I’ve written on an array of different topics this year, ranging from a watershed state legislative session in California to the fissuring of the tech sector to the identity crisis within the Democratic Party. For my end of year recap, I’ve highlighted some pieces touching on subject matters that have continued to develop, and, I think, will continue to be important in 2020.
The Tantalizing Nuclear Mirage
In our Green New Deal issue, I took a look into the newfound enthusiasm for nuclear power as a low carbon fuel source. The notion that nuclear power is an environmental necessity has turned up in everything from this late December New Yorker feature to the last Democratic debate. The reality is far more complicated.
The Billionaire Class Created Their Own Wealth Tax. It Failed.
This fall, with wealth tax proposals from Bernie Sanders and Elizabeth Warren polling favorably even among Republicans, the billionaire class launched a media blitz to convince the public that it could never work. But many of those same billionaires have spent the better part of the decade trying to disburse 50 percent of their wealth, only to see it grow exponentially.
Boeing Is Basically a State-Funded Company
With the recent firing of Boeing CEO Dennis Muilenberg capping an unthinkably bad year for Boeing, it’s worth considering having public representation on the company’s board, given how reliant it is on public money, infrastructure, trade policy, and resources, as I wrote in October.

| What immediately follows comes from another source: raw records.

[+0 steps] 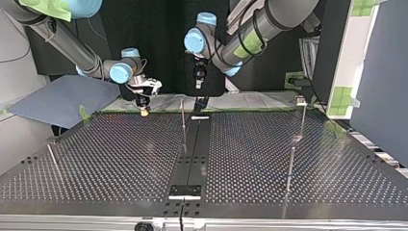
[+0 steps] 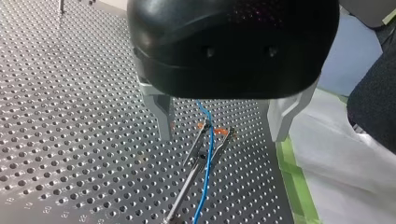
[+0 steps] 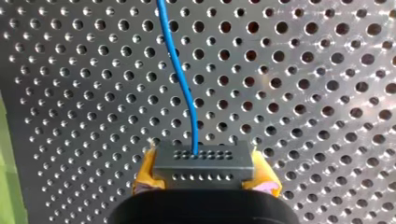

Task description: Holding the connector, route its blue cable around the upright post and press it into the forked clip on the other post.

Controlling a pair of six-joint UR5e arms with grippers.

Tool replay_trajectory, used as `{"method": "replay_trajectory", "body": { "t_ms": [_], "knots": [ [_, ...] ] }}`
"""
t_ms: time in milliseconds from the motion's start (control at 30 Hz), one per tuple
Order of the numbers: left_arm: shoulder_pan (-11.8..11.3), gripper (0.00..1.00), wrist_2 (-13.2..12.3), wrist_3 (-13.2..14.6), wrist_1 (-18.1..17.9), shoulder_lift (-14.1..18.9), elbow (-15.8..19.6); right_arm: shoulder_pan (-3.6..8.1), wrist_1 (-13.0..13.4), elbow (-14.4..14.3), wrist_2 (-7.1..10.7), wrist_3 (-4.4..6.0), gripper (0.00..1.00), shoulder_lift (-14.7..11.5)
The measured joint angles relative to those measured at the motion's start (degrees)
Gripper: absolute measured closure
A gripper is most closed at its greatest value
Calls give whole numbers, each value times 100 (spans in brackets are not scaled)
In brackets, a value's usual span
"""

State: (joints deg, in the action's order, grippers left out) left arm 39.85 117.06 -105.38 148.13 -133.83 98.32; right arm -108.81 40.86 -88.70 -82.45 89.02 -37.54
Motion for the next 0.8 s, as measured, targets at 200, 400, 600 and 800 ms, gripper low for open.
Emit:
{"method": "replay_trajectory", "body": {
  "t_ms": [200, 400, 600, 800],
  "knots": [
    [-14, 0, 105, 84, 4, 2, 1, -30, -104, 0, -4, -120, 100, 3],
    [-14, 0, 122, 114, -104, 3, -2, -84, -262, -90, -7, -395, 100, 2],
    [-28, 0, 215, 129, -121, 4, -2, -120, -156, -290, -8, -484, 100, -2],
    [-75, 0, 372, 150, -64, 1, 0, -134, -28, -467, -3, -513, 100, -8]
  ]
}}
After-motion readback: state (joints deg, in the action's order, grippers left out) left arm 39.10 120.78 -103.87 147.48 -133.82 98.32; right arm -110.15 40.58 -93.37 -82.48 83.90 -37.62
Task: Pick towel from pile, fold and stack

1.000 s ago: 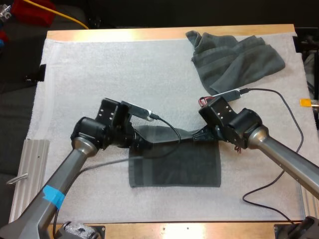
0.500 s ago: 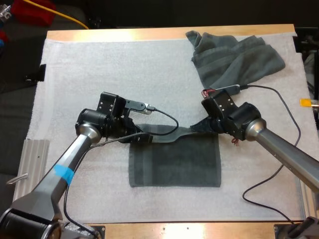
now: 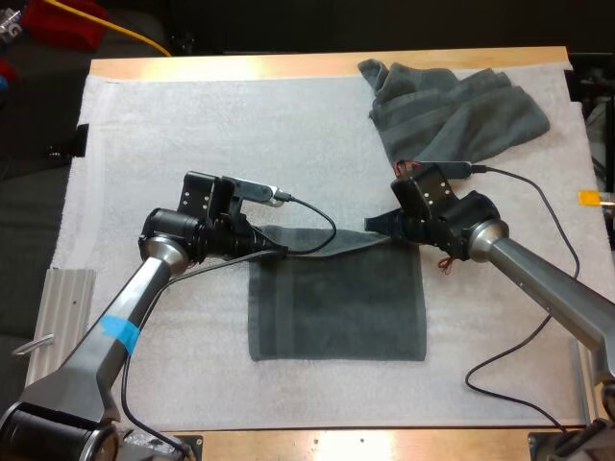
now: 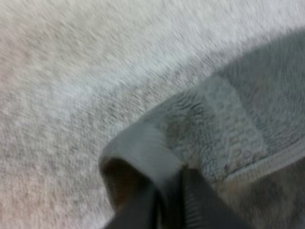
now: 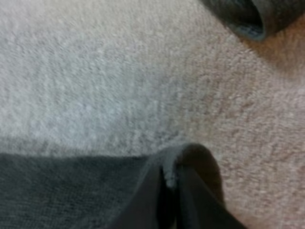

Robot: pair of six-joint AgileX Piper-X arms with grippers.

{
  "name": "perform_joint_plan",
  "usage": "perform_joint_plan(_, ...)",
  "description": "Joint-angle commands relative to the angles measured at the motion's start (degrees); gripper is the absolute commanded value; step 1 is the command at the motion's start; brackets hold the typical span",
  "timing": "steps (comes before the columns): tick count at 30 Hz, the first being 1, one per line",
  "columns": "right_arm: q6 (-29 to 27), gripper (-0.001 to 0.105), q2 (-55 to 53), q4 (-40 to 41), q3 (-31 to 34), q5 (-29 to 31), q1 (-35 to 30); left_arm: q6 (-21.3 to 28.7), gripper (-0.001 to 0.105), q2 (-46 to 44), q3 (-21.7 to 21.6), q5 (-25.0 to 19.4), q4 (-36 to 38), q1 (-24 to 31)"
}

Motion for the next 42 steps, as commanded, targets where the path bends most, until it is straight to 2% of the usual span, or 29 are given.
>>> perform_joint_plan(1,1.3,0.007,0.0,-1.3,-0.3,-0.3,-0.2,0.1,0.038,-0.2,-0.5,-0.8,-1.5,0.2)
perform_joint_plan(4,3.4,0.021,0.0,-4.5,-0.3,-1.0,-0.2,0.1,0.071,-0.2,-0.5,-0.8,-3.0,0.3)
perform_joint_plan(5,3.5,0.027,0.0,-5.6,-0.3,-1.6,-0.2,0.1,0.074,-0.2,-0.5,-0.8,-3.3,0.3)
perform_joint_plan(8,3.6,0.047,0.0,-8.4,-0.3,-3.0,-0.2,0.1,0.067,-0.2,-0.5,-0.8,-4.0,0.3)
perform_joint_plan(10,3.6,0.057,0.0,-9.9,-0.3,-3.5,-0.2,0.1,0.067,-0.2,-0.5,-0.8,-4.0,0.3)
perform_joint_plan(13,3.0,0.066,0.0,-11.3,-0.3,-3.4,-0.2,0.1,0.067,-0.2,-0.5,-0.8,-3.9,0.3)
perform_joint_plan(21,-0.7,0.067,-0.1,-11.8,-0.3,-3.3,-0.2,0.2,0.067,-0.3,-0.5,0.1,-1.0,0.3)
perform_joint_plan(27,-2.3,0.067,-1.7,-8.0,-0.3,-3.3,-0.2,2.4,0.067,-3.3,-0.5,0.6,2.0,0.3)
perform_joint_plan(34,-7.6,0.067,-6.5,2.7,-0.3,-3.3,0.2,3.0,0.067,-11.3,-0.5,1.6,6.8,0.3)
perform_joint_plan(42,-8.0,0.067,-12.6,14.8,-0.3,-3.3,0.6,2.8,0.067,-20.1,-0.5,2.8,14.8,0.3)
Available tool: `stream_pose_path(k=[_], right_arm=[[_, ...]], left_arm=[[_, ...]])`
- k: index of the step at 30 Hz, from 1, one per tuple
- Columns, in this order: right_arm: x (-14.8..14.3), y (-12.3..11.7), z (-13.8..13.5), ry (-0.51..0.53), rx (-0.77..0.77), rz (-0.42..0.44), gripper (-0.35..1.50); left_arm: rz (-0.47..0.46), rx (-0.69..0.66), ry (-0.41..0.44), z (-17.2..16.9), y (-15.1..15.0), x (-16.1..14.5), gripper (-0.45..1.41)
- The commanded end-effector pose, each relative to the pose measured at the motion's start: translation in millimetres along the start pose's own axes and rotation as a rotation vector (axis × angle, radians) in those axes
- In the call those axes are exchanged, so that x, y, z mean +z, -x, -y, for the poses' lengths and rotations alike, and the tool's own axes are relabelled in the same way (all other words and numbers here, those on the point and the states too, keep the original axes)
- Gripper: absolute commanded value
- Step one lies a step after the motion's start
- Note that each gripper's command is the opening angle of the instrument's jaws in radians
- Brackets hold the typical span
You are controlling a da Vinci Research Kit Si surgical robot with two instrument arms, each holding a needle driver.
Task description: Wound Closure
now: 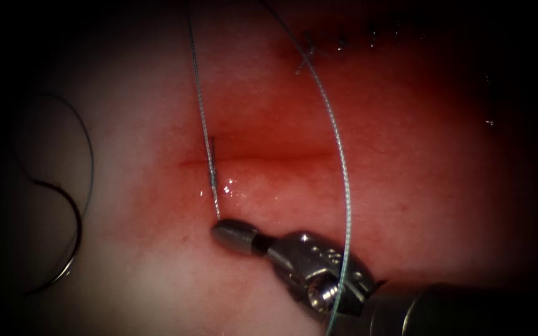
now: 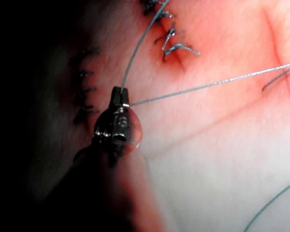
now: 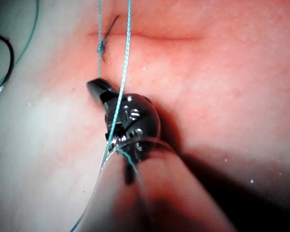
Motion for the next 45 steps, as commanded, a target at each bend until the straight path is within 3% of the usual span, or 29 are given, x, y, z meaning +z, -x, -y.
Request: stream_pose_path(k=[1,11,37,42,45], right_arm=[[1.2,1.7,0.5,-0.01,-0.005,0.018,-0.35],[1.2,1.8,0.7,-0.007,0.003,0.012,-0.35],[0.2,3.4,1.7,-0.02,-0.015,0.074,-0.35],[-0.1,1.2,2.1,-0.064,0.006,-0.046,-0.35],[-0.4,-0.4,2.4,-0.059,-0.145,-0.093,-0.35]], left_arm=[[0.005,0.009,-0.012,0.6,0.0,0.8,-0.45],[0.047,0.03,-0.068,1.3,-0.5,2.4,-0.45],[0.059,0.059,-0.093,3.2,-1.0,4.8,-0.45],[0.03,0.077,-0.082,1.6,-1.1,5.0,-0.45],[0.019,0.08,-0.069,0.1,-1.5,4.3,-0.45]])
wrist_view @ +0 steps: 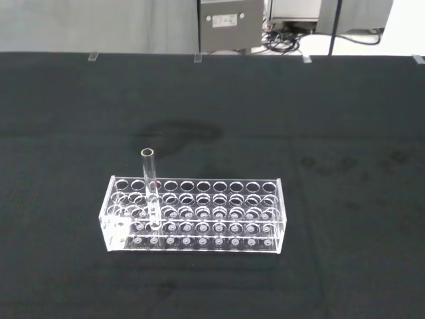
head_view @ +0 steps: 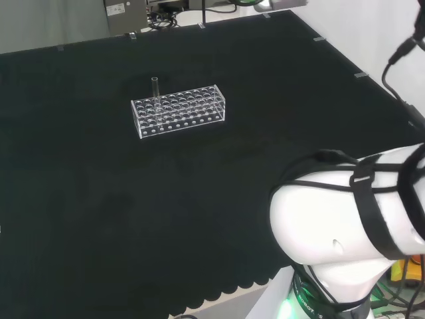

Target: Pick up the test tube.

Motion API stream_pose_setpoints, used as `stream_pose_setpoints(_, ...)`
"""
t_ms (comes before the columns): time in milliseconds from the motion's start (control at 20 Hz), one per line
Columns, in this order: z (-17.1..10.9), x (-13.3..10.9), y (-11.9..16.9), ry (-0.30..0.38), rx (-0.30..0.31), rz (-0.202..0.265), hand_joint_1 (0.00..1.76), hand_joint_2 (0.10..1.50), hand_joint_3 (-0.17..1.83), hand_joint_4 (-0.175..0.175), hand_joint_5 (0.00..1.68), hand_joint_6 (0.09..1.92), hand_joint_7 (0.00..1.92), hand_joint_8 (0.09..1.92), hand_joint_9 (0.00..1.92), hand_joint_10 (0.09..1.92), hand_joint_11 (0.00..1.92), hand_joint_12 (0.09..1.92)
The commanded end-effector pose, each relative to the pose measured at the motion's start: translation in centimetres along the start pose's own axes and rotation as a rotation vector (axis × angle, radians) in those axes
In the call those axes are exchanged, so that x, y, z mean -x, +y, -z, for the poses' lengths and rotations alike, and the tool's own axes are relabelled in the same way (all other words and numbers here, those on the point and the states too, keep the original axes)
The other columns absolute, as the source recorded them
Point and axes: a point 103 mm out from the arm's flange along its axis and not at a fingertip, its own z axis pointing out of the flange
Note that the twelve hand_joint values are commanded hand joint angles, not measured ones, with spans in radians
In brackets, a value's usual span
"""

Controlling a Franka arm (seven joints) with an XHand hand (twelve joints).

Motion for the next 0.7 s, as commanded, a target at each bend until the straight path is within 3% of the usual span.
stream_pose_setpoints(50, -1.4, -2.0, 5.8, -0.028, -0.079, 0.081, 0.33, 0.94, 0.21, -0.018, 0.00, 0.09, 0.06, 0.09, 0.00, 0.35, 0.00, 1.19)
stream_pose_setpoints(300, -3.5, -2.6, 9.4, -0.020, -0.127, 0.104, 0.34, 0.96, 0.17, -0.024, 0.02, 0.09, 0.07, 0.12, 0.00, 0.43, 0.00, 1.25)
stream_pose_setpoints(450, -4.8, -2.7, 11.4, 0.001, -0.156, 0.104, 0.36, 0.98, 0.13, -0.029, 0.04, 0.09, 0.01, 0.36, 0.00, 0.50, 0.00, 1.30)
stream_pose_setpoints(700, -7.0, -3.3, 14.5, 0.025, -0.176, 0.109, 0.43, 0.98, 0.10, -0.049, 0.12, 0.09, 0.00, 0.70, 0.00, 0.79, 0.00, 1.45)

The Miseducation of Mean Pete
Pete Buttigieg has now become the lightning-rod candidate of the Democratic primary, openly warring with progressives from the right on what were once unanimous or widely shared positions on campaign finance and health care. Not that long ago he was a M4A loving, unity preaching, champion of intraparty comity.
SoftBank’s Blurry Vision
Before the swan dive of WeWork was complete, I took a look at the SoftBank Vision Fund, the $100 billion investment fund that’s thrown huge money behind a comically misguided array of overvalued tech startups.
The Dialysis Duopoly Spends Big to Protect Profits in California
California had something of a landmark legislative session in 2019, and one of the most contentious bills it passed was to limit price gouging in the kidney dialysis market. The two companies that dominate that sector went to incredible lengths to keep that from happening, a preview of some of the battles yet to come if public health care is to be expanded.
The Last of the Ayn Rand Acolytes (The New Republic)
For The New Republic, I went to the annual Ayn Rand convention in Cleveland, Ohio, and wrote about the difficulties of replenishing what was once a youthful community of free-market loving individualists.